Already, Rendon was the Angels’ $245-million money suck, spending the majority of the last two seasons on the injured list while taking up about a fifth of the team’s payroll. He became something worse Thursday night, a baseball player without any perspective, a selfish millionaire who placed his childish needs for retribution above the organization’s well-being.

This is a player the Angels are counting on as much as they are Shohei Ohtani or Mike Trout. Good luck to them with that.

Rendon is now under investigation by the commissioner’s office and will deserve the suspension he is likely to receive. He is also under investigation by the Oakland Police Department and will deserve whatever comes of that. (OPD said no victim has come forward.)

To be clear, the fan deserved worse than what he got, provided he said what Rendon accused him of saying. A grown man can’t call another grown man certain names and expect nothing to happen.

That doesn’t mean it was Rendon’s place to administer justice.

Receiving verbal abuse is part of a professional athlete’s job, especially on the road. There’s no inherent value in hitting a baseball. What makes that particular skill valuable is that people care about it. They care enough to spend hundreds of dollars to buy tickets and hundreds more on merchandise. They care enough to develop a love of certain players and hatred of others.

The emotions projected onto the game and its players are why Anthony Rendon will earn $38 million this year.

Rendon doesn’t have to be here if he doesn’t want to. He has the choice of walking away and playing for free in a Sunday beer league in which people won’t call him names.

He is 32. He’s in his 11th year in the major leagues. He should know better.

He doesn’t. The Angels had a day off Friday, but the fact that he didn’t want to address the situation until their series against the Athletics resumed the next day speaks to how he doesn’t appreciate the gravity of his actions.

Rendon’s agent, Scott Boras, pointed to how every other stadium has tunnels leading from the dugouts to the clubhouses, sparing players the sometimes-unpleasant business of walking by fans after games.

“Major League Baseball needs to address stadium security,” Boras said. “This is the only stadium in Major League Baseball where fans have access to plays after games.”

Still, that’s no excuse for Rendon’s behavior. Rendon crossed a line that can’t be crossed.
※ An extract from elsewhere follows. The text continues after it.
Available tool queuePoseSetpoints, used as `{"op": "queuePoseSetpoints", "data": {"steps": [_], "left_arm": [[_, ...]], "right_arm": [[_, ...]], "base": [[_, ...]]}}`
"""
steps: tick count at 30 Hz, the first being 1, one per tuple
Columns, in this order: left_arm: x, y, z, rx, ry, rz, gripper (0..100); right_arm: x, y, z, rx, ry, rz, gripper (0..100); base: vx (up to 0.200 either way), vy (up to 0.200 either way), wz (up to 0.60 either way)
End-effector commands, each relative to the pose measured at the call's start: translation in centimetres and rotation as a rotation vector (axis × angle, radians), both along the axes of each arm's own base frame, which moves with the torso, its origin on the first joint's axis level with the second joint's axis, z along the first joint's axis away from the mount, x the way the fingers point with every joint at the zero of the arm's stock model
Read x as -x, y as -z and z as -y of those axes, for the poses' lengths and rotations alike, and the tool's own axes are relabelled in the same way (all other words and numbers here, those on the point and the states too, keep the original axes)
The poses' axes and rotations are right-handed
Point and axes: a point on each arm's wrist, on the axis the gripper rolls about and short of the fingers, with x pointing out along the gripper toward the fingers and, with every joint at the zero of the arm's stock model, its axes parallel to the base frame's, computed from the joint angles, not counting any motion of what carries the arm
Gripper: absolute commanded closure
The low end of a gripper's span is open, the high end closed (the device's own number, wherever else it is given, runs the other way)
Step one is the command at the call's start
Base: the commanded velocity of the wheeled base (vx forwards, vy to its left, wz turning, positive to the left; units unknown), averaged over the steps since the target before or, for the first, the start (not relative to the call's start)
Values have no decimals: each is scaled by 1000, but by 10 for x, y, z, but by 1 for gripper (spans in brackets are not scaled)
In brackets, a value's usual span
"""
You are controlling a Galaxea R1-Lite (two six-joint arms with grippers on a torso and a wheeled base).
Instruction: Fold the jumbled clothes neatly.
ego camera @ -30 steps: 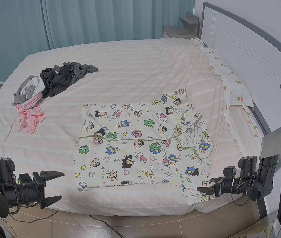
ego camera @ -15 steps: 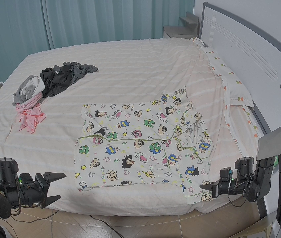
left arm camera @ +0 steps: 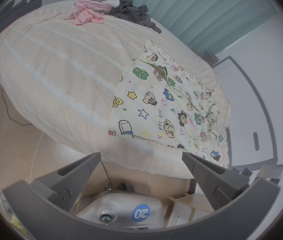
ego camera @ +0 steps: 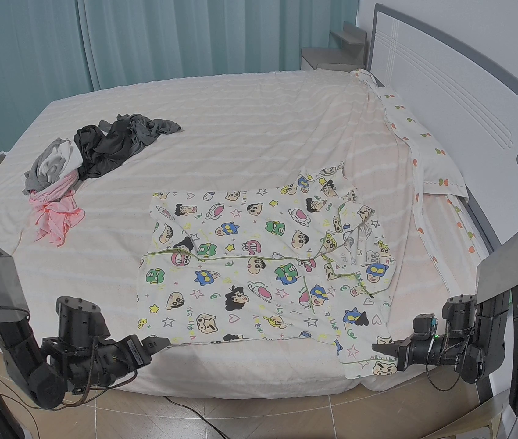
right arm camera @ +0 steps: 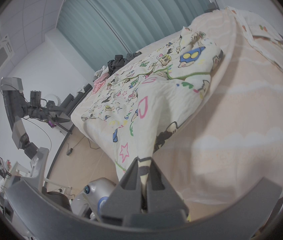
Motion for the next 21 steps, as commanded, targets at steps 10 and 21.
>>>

Say what you want about Arte Moreno, but the unpopular Angels owner has been consistent in his demands for how players comport themselves. Moreno made efforts to hold accountable Gary Matthews Jr. and Josh Hamilton, Matthews for reports that he received shipments of human growth hormone and Hamilton for a drug relapse.

Once the league disciplines Rendon, it would be in Moreno’s best interest to issue a statement denouncing his conduct. The culture of an organization is defined by its owner.

In the meantime, the Angels have to wonder if Rendon is not only broken physically but also broken mentally. In the 2-1 defeat on opening night, he stranded two runners in the fourth inning and two more in the eighth.

With Rendon, the assumption was always that he would produce so long as he could remain on the field. His extreme reaction to being jeered should raise questions about what’s suddenly made him so sensitive. Is he starting to question whether he can deliver?

Rendon is healthy but nonetheless figures to miss even more games, this time to his second suspension in as many years. Last year, he was hit with a five-game ban for participating in a brawl against the Mariners while on the injured list.

When Rendon signed with the Angels before the 2020 season, he explained that he chose them over the Dodgers in part because of his concerns about “the Hollywood lifestyle.” Ironically, his major lapse in judgment brought Hollywood to him, the story of his run-in with the Oakland fan featured prominently on celebrity gossip site TMZ.